**Exercise objective:**
Both ends included, restate word for word the lines from the first line of the listing through the line containing "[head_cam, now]". Leave the pictures out.

**Supplied material:**
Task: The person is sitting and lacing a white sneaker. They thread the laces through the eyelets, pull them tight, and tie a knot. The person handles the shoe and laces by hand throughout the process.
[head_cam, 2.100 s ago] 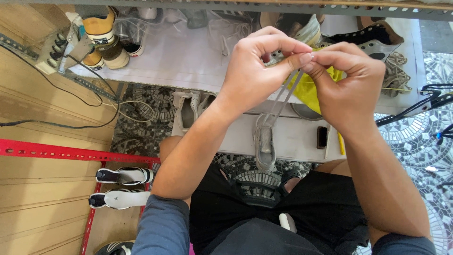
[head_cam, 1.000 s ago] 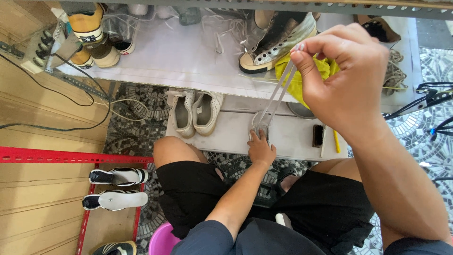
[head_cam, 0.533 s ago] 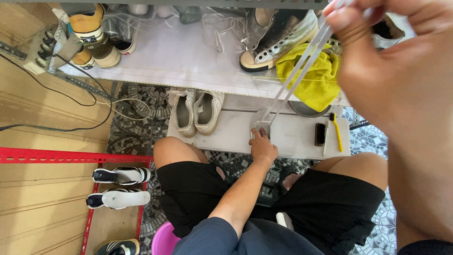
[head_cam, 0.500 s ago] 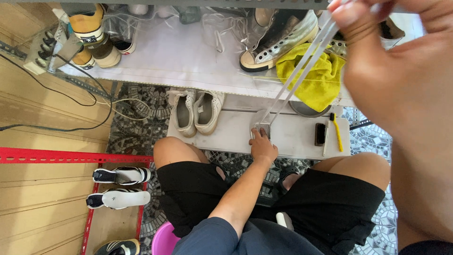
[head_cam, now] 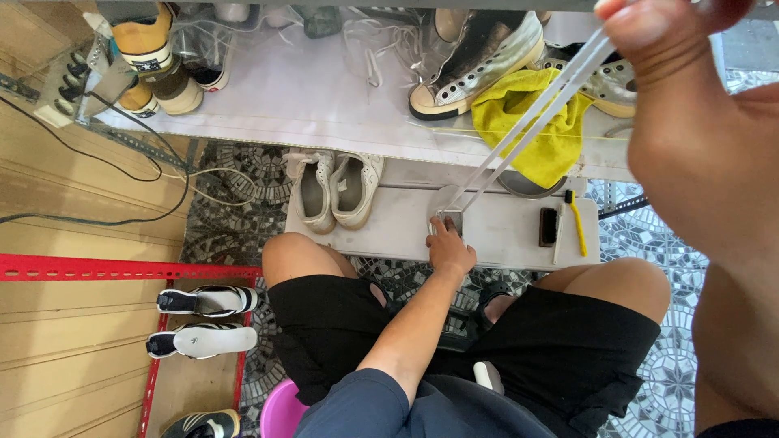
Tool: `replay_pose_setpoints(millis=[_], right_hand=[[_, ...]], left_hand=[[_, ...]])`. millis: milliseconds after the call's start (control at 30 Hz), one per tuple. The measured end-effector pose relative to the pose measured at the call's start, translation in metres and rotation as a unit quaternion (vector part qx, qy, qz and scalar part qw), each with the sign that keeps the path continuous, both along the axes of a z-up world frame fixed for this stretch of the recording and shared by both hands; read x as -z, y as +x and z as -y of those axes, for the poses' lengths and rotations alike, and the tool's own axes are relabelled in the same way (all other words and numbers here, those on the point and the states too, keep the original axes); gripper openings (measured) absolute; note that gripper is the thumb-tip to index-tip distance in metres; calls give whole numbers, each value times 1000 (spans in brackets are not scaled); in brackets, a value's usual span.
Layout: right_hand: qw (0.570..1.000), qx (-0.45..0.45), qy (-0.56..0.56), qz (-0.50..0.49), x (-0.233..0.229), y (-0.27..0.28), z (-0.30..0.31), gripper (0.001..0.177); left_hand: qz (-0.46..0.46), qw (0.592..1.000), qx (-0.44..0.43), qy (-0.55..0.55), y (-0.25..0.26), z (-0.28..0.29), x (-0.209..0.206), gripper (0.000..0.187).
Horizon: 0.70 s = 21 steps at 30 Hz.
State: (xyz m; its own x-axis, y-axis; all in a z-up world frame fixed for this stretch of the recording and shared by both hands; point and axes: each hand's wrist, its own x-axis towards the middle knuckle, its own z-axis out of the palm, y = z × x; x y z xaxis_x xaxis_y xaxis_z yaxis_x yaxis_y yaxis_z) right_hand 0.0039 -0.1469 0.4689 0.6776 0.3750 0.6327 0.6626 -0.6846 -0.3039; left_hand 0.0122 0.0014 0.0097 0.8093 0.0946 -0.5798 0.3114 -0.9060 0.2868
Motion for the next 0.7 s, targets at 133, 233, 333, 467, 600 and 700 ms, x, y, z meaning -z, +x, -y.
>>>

**Response box:**
Task: The person is sitting and lacing a white sneaker. They thread the laces through the eyelets, pull them tight, and tie a knot. The person handles the shoe and laces by hand throughout the process.
[head_cam, 2.100 s ago] 
[head_cam, 1.000 s ago] 
[head_cam, 0.533 s ago] 
[head_cam, 0.500 s ago] 
[head_cam, now] 

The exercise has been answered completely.